§ **TASK INSTRUCTIONS**:
Of all the lines in the material, count those containing the string "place" and write only the resulting number.

§ **DATA SHOWN**:
BEGIN

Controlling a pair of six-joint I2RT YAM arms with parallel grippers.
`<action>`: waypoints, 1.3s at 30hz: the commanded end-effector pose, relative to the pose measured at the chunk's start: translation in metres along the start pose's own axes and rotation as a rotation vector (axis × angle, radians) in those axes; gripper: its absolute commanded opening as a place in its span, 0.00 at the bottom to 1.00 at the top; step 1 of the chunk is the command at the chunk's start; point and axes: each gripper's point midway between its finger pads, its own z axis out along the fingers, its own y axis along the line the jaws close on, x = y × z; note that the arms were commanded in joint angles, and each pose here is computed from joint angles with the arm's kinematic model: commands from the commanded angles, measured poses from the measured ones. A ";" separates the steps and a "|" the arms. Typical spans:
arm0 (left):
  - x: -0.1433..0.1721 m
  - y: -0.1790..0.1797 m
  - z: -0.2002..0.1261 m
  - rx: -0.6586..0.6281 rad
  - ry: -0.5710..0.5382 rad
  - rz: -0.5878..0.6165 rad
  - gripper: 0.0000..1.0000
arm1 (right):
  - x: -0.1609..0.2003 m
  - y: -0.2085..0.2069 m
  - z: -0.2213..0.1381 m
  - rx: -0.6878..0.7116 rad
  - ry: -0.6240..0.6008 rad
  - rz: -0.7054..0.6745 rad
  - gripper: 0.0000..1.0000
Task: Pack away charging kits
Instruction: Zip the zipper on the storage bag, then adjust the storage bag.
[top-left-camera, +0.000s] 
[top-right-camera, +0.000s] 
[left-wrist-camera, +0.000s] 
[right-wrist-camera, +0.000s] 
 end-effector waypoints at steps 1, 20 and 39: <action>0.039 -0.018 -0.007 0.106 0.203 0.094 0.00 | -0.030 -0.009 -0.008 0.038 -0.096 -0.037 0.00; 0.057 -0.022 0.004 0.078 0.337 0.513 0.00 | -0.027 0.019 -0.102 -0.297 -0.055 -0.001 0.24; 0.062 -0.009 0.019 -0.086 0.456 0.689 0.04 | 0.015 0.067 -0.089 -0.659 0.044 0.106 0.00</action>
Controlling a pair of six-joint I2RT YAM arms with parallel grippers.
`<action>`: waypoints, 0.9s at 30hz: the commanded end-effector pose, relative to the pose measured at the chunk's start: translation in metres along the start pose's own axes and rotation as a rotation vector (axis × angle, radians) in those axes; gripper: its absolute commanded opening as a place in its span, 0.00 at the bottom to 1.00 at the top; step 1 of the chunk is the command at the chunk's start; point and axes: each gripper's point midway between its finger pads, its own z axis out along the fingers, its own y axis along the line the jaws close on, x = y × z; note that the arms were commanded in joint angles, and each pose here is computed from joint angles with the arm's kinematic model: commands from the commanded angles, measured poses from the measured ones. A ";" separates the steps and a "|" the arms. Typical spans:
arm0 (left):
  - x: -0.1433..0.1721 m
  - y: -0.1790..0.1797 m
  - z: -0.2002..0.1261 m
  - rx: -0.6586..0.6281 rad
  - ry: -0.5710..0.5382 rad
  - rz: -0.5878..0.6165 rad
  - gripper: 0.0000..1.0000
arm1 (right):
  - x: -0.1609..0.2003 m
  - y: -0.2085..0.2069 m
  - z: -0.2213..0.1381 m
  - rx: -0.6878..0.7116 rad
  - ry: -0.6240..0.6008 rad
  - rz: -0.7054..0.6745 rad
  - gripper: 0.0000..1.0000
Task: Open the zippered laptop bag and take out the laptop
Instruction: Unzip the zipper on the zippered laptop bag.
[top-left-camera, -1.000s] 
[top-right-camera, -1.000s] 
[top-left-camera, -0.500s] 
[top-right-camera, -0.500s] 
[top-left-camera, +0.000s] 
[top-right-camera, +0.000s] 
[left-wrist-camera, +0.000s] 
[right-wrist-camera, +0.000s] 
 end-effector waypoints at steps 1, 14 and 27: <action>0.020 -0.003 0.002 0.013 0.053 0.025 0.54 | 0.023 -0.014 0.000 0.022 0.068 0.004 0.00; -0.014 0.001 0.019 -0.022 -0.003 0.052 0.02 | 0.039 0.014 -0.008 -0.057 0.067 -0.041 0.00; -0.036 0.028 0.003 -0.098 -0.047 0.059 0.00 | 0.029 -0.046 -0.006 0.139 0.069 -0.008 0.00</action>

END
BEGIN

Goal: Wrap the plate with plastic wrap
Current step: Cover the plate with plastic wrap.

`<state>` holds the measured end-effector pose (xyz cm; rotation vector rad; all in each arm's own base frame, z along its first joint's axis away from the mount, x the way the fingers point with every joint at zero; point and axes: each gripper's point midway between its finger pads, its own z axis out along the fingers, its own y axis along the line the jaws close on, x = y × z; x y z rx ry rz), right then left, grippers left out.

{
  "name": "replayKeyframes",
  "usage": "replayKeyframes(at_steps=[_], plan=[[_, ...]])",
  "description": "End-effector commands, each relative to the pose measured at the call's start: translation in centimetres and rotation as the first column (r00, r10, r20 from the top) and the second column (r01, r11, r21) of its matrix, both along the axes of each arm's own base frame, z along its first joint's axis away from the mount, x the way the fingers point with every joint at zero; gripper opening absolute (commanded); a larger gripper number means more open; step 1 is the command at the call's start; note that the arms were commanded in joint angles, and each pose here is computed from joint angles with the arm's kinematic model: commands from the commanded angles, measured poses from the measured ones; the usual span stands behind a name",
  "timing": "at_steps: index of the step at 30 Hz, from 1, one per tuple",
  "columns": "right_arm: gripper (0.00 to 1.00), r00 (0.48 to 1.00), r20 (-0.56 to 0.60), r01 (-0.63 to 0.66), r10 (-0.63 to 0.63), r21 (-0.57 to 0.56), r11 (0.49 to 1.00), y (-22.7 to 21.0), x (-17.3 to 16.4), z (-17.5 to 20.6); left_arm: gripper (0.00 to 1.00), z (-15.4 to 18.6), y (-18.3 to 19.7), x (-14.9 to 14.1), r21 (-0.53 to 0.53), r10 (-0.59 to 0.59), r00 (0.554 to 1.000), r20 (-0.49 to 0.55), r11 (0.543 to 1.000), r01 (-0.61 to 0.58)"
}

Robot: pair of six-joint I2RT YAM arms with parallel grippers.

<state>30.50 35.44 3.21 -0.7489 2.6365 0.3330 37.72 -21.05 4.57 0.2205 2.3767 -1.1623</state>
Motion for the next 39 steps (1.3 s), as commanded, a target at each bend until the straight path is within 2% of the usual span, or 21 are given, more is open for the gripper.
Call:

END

§ **WRITTEN ANSWER**:
2